>>>
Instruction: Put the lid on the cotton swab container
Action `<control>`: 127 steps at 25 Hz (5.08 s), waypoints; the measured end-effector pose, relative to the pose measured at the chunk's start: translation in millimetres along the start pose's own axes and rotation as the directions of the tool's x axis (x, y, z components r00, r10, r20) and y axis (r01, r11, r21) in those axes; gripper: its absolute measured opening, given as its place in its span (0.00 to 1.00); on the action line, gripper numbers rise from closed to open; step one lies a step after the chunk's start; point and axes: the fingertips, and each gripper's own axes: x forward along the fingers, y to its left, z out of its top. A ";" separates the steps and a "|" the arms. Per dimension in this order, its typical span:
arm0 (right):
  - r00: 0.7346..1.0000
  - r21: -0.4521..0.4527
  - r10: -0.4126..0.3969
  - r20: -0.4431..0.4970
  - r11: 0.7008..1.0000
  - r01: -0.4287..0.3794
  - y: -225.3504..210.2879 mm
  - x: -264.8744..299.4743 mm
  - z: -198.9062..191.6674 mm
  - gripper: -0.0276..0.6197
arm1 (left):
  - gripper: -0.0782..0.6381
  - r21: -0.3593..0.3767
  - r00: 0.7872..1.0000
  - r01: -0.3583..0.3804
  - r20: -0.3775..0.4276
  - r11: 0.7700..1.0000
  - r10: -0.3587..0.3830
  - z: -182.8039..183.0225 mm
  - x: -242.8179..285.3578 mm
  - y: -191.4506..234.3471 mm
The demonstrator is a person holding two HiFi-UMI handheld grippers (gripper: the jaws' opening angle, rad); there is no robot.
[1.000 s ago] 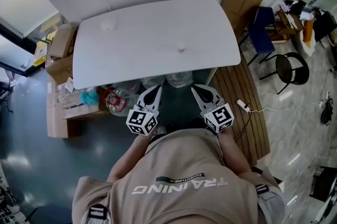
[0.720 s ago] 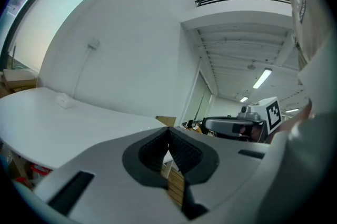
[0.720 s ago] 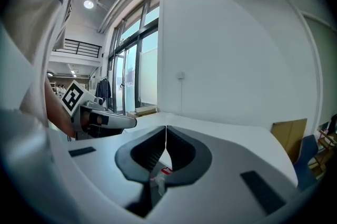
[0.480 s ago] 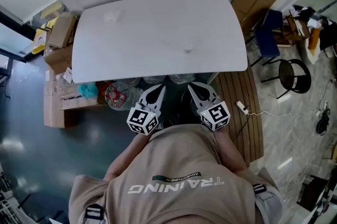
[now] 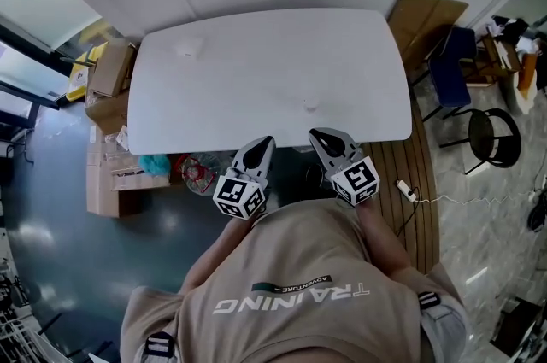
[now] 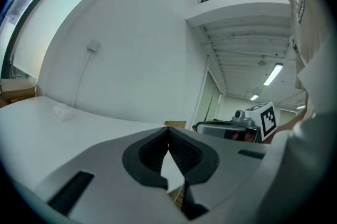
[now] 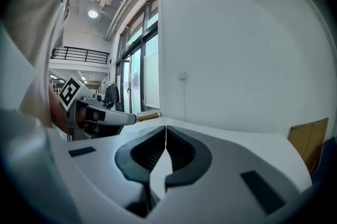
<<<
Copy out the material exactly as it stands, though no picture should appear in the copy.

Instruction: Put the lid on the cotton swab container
Action `<control>`: 127 steps at 25 Hz (5.08 s), waypoints; the measured end-effector pose, relative to the pose measured at the chunk's start: translation in millimetres along the start pose's own axes and rotation as the directions of the tool's x axis (x, y, z components r00, r10, r20) and y axis (r01, r11, r21) in those axes; gripper: its absolute measured opening, given as its place in its span (0.00 to 1.00); on the action line, gripper numbers rise from closed to open; step one lies a step after the chunk's start; point and axes: the fingertips, and each gripper's own axes: x forward along the fingers, y to its left, z out of its top. A ";" separates the steps and a "|" the arms. Per dimension in this order, its typical span:
arm0 (right):
  - r00: 0.7346..1.0000
  - r21: -0.4521..0.4527
  - r10: -0.4126..0.3969
  - r20: -0.4431..0.4970
  - r11: 0.7008..1.0000
  - r01: -0.4287..0.3794
  - y: -225.3504..210.2879 mm
  - x: -264.8744..299.4743 mm
  - z: -198.9062..191.6674 mm
  - gripper: -0.0276..0.6197
arm1 (left):
  - gripper: -0.0782..0.6381
  - r21: -0.3593..0.3767
  - r00: 0.7872..1.0000
  - r01: -0.3583..0.3804
  - r20: -0.3775..0.4276
  - r11: 0.7700..1.0000
  - r10: -0.3587..0.3830
  - z: -182.8039..183.0225 mm
  - x: -242.8179..285.3578 mm
  - y: -191.4506..234.3471 mm
The demonstrator is a person holding two HiFi-UMI handheld grippers (gripper: the jaws' opening angle, rad); there is no robot.
[1.000 s ago] 
[0.720 s ago] 
[0.720 s ago] 
[0.480 s ago] 
[now] 
[now] 
[now] 

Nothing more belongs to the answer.